*** Begin section ***
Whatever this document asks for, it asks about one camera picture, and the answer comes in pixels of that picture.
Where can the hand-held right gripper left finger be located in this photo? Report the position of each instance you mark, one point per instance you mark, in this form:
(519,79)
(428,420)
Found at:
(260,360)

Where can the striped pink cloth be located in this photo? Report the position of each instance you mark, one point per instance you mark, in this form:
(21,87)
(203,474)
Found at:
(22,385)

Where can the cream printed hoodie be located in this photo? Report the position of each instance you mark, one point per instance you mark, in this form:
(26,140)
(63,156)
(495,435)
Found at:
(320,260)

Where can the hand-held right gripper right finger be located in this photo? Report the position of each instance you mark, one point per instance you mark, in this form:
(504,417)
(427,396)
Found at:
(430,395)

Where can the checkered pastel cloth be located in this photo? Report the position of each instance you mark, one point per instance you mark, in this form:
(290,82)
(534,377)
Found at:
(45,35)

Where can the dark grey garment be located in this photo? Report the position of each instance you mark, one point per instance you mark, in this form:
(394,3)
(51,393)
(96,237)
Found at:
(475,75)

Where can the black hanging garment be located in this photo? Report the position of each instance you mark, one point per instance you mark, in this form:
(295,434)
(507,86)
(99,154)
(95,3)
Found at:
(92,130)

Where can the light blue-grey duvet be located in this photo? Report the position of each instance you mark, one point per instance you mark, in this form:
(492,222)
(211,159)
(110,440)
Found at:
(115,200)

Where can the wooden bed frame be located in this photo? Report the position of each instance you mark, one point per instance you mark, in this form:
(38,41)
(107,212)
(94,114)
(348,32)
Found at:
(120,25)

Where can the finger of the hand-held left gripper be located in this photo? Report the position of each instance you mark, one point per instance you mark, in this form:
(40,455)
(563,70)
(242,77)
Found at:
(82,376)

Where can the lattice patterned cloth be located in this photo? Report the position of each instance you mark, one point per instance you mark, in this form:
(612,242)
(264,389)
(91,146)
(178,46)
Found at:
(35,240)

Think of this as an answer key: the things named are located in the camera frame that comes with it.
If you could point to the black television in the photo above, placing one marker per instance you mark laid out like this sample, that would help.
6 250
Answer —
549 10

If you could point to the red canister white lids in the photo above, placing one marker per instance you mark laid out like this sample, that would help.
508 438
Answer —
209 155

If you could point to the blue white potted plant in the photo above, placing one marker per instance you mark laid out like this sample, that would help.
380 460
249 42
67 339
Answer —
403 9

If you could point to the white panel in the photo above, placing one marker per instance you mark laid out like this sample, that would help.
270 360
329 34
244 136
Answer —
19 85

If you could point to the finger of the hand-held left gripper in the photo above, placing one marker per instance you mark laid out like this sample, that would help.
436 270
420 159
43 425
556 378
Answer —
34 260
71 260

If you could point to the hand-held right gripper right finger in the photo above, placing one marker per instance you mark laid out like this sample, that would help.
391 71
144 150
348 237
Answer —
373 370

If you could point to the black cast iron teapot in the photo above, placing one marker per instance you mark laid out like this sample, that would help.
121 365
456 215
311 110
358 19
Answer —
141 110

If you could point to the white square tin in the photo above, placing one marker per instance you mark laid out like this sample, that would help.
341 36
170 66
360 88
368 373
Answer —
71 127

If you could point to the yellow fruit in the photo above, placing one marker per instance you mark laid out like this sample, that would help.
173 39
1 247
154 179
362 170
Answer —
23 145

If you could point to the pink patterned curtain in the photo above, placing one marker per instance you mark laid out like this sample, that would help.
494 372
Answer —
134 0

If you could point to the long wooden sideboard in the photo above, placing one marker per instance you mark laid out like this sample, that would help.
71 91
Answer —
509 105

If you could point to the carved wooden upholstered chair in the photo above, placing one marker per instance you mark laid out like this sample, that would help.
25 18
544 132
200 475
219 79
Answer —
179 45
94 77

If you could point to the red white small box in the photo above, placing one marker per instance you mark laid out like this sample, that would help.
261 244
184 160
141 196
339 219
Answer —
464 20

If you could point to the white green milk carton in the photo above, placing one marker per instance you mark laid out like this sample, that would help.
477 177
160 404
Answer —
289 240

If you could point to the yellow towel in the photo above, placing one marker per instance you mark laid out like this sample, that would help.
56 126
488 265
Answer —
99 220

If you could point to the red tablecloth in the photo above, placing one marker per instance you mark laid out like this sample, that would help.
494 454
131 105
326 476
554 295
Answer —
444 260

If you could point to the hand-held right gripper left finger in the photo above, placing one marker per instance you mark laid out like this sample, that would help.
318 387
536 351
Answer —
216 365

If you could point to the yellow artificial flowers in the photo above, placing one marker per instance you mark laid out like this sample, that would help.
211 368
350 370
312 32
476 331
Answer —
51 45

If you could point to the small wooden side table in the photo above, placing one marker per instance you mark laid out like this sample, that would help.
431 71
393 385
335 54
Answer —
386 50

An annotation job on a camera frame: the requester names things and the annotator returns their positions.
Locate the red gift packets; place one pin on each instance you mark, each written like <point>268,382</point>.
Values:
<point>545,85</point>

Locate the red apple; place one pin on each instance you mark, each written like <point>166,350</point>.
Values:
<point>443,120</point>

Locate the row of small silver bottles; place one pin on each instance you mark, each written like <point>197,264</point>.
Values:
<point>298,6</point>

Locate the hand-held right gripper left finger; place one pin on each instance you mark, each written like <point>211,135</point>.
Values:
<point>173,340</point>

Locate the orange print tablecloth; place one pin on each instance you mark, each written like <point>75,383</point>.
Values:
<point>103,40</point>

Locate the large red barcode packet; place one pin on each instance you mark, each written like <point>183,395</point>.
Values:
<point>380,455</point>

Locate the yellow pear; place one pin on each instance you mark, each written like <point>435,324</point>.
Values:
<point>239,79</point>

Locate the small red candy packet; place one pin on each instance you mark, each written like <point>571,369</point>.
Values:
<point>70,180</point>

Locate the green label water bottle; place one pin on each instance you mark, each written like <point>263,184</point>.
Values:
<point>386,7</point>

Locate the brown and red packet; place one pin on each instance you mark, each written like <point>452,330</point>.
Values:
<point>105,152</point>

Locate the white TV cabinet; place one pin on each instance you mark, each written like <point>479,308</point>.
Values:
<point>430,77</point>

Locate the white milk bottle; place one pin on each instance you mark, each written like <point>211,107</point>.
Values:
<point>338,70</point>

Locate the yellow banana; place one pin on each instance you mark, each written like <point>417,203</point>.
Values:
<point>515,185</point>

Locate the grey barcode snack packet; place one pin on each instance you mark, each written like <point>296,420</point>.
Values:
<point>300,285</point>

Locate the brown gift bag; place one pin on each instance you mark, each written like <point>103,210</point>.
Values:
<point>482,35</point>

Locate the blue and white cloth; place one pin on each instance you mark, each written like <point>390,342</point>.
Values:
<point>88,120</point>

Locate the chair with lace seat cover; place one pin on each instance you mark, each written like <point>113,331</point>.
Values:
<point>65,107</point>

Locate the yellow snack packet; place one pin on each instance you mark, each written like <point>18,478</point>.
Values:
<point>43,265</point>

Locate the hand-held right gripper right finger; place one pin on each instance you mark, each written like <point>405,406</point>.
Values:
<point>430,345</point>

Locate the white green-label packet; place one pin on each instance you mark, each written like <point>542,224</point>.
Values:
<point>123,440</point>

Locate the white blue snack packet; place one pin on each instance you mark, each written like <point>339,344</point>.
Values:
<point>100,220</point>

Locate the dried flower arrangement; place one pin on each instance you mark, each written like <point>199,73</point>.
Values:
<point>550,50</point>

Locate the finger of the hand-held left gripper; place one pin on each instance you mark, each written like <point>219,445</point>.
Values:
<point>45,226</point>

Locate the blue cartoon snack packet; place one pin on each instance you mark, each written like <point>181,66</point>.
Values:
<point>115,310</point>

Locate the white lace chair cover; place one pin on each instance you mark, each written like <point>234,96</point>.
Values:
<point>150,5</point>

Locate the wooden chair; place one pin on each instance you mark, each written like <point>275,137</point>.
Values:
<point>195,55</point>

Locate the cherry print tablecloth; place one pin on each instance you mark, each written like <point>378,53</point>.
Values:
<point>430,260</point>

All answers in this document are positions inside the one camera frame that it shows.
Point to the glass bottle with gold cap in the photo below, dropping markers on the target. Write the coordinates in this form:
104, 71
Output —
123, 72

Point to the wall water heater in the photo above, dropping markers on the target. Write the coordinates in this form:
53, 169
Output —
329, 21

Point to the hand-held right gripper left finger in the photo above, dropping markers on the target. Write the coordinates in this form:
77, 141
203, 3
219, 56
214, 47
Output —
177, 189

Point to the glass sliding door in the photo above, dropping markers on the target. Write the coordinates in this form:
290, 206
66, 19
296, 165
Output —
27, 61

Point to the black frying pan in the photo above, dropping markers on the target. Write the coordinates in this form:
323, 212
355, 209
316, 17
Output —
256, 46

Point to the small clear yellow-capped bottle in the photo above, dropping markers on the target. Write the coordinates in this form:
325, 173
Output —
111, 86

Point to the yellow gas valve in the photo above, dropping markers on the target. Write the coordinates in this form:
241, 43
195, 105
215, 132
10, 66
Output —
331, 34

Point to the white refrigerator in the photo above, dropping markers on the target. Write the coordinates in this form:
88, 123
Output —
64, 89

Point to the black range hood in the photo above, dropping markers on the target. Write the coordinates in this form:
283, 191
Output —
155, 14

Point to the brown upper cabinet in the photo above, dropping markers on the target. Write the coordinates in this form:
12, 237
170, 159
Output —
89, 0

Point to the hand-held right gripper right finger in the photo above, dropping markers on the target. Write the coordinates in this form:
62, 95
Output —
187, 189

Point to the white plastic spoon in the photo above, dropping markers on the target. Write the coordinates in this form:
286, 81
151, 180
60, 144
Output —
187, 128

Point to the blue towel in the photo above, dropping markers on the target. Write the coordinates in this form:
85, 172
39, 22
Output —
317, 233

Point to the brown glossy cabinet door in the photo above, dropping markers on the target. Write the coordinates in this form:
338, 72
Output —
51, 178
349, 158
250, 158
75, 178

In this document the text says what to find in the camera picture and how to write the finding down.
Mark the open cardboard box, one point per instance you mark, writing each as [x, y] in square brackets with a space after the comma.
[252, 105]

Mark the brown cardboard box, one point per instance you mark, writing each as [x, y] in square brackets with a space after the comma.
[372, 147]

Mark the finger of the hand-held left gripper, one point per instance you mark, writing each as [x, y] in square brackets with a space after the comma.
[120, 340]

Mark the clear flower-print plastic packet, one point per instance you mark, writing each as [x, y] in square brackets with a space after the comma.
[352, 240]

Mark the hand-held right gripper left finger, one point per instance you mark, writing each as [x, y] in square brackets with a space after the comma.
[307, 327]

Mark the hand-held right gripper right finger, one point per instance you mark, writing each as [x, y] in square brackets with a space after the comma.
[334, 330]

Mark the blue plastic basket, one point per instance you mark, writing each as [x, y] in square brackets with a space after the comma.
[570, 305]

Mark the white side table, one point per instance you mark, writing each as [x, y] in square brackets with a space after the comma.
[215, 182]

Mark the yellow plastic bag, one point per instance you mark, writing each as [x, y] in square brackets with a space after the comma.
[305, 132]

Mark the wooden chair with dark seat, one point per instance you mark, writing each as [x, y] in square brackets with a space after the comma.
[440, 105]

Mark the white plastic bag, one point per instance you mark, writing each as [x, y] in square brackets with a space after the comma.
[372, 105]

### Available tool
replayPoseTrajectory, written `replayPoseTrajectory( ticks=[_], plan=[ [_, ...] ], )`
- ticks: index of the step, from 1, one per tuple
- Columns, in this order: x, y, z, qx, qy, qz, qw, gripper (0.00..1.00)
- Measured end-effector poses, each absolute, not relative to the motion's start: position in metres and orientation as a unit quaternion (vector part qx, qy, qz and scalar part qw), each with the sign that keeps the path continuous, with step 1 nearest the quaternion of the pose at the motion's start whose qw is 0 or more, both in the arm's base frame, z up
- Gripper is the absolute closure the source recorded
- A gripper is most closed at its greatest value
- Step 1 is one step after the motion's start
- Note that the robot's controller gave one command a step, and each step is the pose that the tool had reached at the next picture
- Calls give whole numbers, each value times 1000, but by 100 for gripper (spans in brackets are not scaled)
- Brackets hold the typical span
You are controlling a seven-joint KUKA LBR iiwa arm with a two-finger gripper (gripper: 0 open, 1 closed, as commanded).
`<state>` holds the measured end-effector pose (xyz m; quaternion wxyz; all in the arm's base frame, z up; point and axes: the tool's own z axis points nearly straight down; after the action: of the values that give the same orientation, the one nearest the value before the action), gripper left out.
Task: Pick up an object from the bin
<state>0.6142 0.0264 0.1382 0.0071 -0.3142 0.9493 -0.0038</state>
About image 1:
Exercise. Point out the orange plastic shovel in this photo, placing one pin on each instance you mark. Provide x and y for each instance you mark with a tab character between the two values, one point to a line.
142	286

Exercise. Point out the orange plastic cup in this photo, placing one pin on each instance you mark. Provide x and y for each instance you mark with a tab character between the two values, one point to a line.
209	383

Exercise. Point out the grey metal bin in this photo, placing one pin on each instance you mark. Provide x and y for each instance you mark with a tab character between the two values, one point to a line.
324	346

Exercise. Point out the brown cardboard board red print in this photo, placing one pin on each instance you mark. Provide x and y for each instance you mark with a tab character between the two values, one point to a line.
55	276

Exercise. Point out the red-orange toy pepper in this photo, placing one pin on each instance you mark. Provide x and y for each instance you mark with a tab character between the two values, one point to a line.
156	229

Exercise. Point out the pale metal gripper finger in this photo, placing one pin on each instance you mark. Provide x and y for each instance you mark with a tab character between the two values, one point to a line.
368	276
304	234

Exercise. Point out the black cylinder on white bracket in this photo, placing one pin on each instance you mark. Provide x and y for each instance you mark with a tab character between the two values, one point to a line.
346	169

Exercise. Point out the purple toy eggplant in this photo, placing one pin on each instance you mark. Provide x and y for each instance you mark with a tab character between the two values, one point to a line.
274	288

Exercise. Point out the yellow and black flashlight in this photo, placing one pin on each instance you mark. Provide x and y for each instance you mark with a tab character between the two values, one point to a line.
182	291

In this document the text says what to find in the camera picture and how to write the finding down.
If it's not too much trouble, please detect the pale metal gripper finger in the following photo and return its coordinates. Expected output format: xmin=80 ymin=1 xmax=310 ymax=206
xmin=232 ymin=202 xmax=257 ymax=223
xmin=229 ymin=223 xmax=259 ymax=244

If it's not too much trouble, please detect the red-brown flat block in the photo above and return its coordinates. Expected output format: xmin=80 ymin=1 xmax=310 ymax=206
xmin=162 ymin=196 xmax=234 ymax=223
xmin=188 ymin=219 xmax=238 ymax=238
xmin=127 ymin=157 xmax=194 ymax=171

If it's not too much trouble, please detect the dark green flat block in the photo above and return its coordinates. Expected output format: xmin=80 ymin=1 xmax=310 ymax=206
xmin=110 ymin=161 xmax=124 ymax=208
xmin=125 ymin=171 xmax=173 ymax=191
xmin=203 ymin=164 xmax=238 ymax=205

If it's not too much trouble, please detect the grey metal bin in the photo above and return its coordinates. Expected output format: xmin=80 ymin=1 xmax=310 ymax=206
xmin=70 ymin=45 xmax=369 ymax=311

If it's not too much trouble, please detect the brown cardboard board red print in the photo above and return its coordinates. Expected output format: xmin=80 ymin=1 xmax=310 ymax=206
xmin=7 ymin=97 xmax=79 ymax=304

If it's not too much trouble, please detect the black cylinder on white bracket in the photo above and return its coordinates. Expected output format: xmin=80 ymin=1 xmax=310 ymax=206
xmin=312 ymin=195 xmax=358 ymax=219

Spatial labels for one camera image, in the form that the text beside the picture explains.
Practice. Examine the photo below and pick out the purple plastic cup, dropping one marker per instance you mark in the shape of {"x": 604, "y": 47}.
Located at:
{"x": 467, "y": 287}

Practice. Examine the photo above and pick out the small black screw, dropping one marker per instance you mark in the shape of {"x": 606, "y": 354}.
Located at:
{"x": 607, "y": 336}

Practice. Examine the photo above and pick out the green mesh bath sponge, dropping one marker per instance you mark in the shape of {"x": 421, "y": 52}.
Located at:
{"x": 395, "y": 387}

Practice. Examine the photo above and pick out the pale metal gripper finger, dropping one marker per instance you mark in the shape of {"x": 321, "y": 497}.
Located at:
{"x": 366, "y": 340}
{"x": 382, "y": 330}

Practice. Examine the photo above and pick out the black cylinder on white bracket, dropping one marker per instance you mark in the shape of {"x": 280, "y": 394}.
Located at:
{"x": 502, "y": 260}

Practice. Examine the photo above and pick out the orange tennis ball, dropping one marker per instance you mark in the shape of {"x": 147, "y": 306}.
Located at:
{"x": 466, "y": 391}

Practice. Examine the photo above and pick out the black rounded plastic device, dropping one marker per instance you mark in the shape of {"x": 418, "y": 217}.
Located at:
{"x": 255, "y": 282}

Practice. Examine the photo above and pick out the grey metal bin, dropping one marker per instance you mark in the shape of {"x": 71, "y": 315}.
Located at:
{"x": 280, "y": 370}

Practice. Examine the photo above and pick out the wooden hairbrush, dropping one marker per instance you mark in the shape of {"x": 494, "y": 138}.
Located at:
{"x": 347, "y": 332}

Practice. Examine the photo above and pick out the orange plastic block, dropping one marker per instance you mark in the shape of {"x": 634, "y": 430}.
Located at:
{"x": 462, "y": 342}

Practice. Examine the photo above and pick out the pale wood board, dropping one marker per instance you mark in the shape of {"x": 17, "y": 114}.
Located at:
*** End section ***
[EXERCISE PROMPT]: The lines sought are those in the data above that include the string "base"; copy each one.

[RESPONSE BELOW]:
- Measured end-effector poses, each absolute, not relative to the motion's start: position in metres and orientation as a unit quaternion (vector part qx, qy, qz and scalar part qw), each with the sign that keeps the path continuous, with step 1 nearest the quaternion of the pose at the motion's start whose qw is 0 or more, both in the arm's base frame, z up
`<state>` holds the measured end-effector pose (xyz m; quaternion wxyz; all in the arm's base frame, z up; point and axes: the tool's own z axis points nearly straight down; after the action: of the values that give the same orientation, the one nearest the value before the action), gripper left out.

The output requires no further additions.